Had the explosion occurred when people were there, this week MIT would be mourning the grisly death of fellow students, staff, or faculty who had been steamed and boiled alive as they tried to escape the 400-degree steam.

Ken T. Takusagawa ’03

Listen to ‘Contemporary’ Music

In the Arts review “New and Old,” (Volume 128, Issue 44) the author spoke about a night at the Boston Symphony Orchestra with music from Messiaen, Boulez, and Berlioz. Before diving into the show, the author transitions with “Messiaen, Bouulez and Berlioz don’t make for an easy evening.”

This article propagates a common false stereotype about ‘new’ or ‘contemporary’ music or whatever you want to call it (in the case of Messiaen and Boulez, 20th century ‘classical’ music, or you may think of 20th century music by serious composers — lets just call it ‘contemporary music’).

Specifically, it is the idea that the music is ‘inaccessible’ and ‘difficult’ to listen to.

This couldn’t be farther from the truth.

Contemporary music is liberating in ways that ‘classical’ music will never be. Classical music has structure, keys, key shifts, standard forms, refrains and all sorts of other constraining mumbo jumbo. Contemporary music can have all of these things, but it can also, and many times does, contain none of them. And it can contain movements whose notes were decided randomly.

However, the idea that the creative use of this freedom makes a piece inaccessible is ridiculous. It has the opposite effect — it can break the rift between the intellectual and layman. You don’t need to have a doctorate to understand Boulez’s work — you just need to listen. Don’t worry if you don’t hear a key or a form or anything. Just listen. It is not difficult.

Don’t try to describe the music with ‘standard’ terms. It’s not ‘standard’ music, so there’s no reason you should be able to use your normal set of critical words. In many cases you’ll be left speechless — nobody says our language can accurately describe all types of music.

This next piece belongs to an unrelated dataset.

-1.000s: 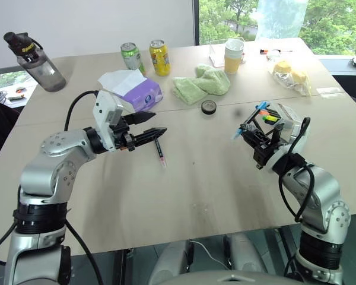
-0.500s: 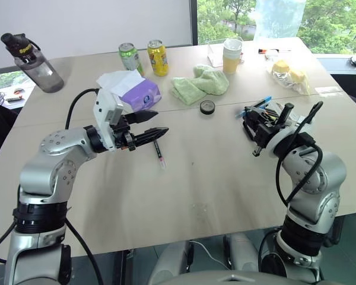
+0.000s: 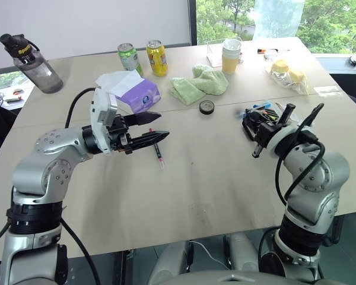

When you listen to jazz or classical or even blues and rock, your appreciation and response often grow with your level of knowledge: of the form, of the history and of the composer. More often than not, your appreciation and response to contemporary music is dictated only by your willingness to be open-minded and non-biased. This open-mindedness and non-biased approach often does grow with knowledge of the form and the music, but you can give yourself a great head start by ignoring the stereotypes that linger around contemporary music.